Melissa Woody, vice president of the Convention & Visitor’s Bureau for the Cleveland/Bradley Chamber of Commerce, who chairs the selection committee’s work and who last week admitted to being “overwhelmed” by the sheer volume of entries, confirmed the panel’s next steps.
At the organizational meeting, panelists were given spreadsheets compiled by a Chamber of Commerce intern that listed all entries except for those that might have trickled in Friday prior to the 5 p.m. deadline. Those suggestions will be added to the panelists’ lists.
Panel members will have until Oct. 11 to pare down the spreadsheet lists to their 10 personal favorites. Judges will e-mail their preferences to Woody who will then compile the reduced list, which could include 90 or fewer selections.
With nine judges on the panel, the maximum number of second-round choices would be 90, but Woody said the number could be less if judges make some of the same selections.
Once the pared-down list has been compiled, Woody will send it out to the judges, who will then pick their five favorites from the smaller list. This will lead to a third-round list of as many as 45 or fewer choices — depending, again, on how many selections have been duplicated.
At that point the panel will reconvene Nov. 1, when some of the most critical work will begin, Woody explained.
“At this point we will want to have some discussion,” she said. Judges will debate a variety of factors related to the suggestions in determining which tell the best story about Cleveland and the heritage of Bradley County, she said.
“We really won’t know what we’ve got until we get down to that final list,” she said.
Even then, judges won’t know how many selections they’ll forward to the Cleveland City Council. It will depend on the quality of the ideas and how many best brand the city’s image.
“Whether it’s one name or five names, we won’t know until then [the end of the Nov. 1 meeting],” Woody stressed. “We’ll just have to wait and see what we’ve got.”
As an ex-officio member of the judging panel, Cleveland Mayor Tom Rowland told the group in its organizational session he wants a slogan or nickname “... that creates conversation.” He wants it to not only reflect what the city of Cleveland is all about, but to have the power to attract visitors who might never before have visited the area.
Woody hopes the selection panel will have its recommendation by the end of the Nov. 1 meeting. If the choice, or choices, are made by then they will be forwarded to the City Council. Rowland has already confirmed the Council will review the recommendations at its next available meeting once the panel’s work is completed. If judges make their final choices at the Nov. 1 gathering, the Council’s next scheduled session would be Nov. 14.
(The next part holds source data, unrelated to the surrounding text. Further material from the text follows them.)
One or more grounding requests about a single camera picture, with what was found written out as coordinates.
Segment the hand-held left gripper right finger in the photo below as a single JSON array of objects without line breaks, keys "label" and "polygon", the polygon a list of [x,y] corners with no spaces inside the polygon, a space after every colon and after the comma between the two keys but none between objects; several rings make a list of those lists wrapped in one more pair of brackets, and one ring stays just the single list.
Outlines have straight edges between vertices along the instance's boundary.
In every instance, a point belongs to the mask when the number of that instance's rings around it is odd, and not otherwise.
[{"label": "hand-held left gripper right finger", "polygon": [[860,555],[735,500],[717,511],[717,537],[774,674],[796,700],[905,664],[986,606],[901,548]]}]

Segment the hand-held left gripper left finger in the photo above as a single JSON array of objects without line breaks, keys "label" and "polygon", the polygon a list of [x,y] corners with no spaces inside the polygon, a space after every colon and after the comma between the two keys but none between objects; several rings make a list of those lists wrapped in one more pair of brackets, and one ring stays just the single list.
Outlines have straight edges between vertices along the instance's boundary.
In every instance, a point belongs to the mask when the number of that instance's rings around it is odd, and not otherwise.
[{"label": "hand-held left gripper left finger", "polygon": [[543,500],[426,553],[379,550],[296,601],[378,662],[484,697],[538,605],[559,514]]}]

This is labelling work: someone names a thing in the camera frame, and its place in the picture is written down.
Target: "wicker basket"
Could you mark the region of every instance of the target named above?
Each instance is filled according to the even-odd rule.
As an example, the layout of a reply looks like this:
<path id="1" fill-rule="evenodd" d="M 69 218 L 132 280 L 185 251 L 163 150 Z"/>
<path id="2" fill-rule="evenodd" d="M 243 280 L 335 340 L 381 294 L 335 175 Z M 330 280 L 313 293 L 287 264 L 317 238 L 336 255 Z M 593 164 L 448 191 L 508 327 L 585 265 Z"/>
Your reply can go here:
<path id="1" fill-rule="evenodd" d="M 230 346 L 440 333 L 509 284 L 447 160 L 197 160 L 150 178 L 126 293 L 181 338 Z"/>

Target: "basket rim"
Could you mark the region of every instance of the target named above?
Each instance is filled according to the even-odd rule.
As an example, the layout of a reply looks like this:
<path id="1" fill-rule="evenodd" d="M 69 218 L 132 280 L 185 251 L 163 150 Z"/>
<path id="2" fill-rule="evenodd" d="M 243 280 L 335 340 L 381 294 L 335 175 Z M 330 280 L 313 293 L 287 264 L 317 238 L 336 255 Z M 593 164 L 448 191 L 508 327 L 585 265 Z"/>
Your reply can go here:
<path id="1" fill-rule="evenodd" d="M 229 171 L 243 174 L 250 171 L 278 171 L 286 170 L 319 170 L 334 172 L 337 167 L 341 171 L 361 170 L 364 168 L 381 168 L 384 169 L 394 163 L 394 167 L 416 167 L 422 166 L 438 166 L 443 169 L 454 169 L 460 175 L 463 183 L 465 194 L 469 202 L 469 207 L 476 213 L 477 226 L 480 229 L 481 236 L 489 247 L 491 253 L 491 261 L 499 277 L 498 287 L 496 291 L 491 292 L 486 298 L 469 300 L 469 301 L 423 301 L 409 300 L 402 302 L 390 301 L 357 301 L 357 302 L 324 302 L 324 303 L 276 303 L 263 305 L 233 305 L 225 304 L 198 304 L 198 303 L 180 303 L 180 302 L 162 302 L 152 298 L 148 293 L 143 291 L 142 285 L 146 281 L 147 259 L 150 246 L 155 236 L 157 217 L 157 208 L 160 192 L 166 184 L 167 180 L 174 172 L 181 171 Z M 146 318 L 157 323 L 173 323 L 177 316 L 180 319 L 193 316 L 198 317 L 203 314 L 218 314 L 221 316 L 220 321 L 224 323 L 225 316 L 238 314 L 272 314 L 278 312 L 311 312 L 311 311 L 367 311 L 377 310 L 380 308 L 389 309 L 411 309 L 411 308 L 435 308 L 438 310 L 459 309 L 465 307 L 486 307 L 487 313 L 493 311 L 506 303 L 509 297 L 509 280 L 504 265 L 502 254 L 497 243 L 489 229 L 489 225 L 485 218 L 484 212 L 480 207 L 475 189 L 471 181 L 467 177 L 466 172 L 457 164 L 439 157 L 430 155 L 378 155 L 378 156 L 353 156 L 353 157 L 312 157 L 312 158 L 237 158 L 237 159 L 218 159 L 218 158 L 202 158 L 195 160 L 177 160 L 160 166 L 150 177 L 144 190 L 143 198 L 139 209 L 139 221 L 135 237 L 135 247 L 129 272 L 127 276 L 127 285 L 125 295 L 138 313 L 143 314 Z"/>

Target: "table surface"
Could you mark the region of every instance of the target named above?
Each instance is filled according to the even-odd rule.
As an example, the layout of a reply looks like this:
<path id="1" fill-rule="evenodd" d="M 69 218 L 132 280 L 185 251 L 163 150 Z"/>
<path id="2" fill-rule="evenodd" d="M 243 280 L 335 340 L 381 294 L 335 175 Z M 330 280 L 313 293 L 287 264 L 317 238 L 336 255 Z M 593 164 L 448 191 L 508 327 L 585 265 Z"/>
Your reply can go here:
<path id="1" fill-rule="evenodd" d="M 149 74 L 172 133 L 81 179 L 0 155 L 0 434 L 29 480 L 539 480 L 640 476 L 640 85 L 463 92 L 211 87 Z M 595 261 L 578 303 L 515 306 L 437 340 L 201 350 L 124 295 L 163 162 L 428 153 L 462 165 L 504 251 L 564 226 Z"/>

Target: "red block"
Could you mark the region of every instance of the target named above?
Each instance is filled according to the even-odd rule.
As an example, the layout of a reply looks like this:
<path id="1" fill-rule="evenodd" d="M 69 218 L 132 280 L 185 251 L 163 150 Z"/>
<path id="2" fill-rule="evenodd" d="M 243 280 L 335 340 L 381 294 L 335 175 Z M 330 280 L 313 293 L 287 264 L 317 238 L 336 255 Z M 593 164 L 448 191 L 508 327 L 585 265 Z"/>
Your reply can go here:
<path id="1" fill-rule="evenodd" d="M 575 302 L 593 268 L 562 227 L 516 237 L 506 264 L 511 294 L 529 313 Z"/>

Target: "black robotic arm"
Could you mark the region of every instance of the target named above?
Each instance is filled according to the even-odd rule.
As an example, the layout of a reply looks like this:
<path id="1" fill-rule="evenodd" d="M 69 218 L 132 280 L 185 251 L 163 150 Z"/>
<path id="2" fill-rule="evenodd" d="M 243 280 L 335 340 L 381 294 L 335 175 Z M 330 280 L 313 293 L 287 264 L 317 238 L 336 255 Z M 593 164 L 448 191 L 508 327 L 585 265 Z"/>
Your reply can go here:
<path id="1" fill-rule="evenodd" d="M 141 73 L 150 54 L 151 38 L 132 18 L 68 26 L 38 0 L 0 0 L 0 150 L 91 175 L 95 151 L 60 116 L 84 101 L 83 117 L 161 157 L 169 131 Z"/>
City Council members will have the final voice on a slogan, whether the judges forward one recommendation or several.
The mayor expressed his appreciation to community residents for their participation in the “What’s In A Name?” contest that launched three months ago.
“I appreciate the interest of so many people,” he told the Cleveland Daily Banner in a previous interview. “I believe that with so much thought put into this, and with so many ideas, that there has to be at least one suggestion that is top-notch and that says it all in one word or just a few words about what our city is.”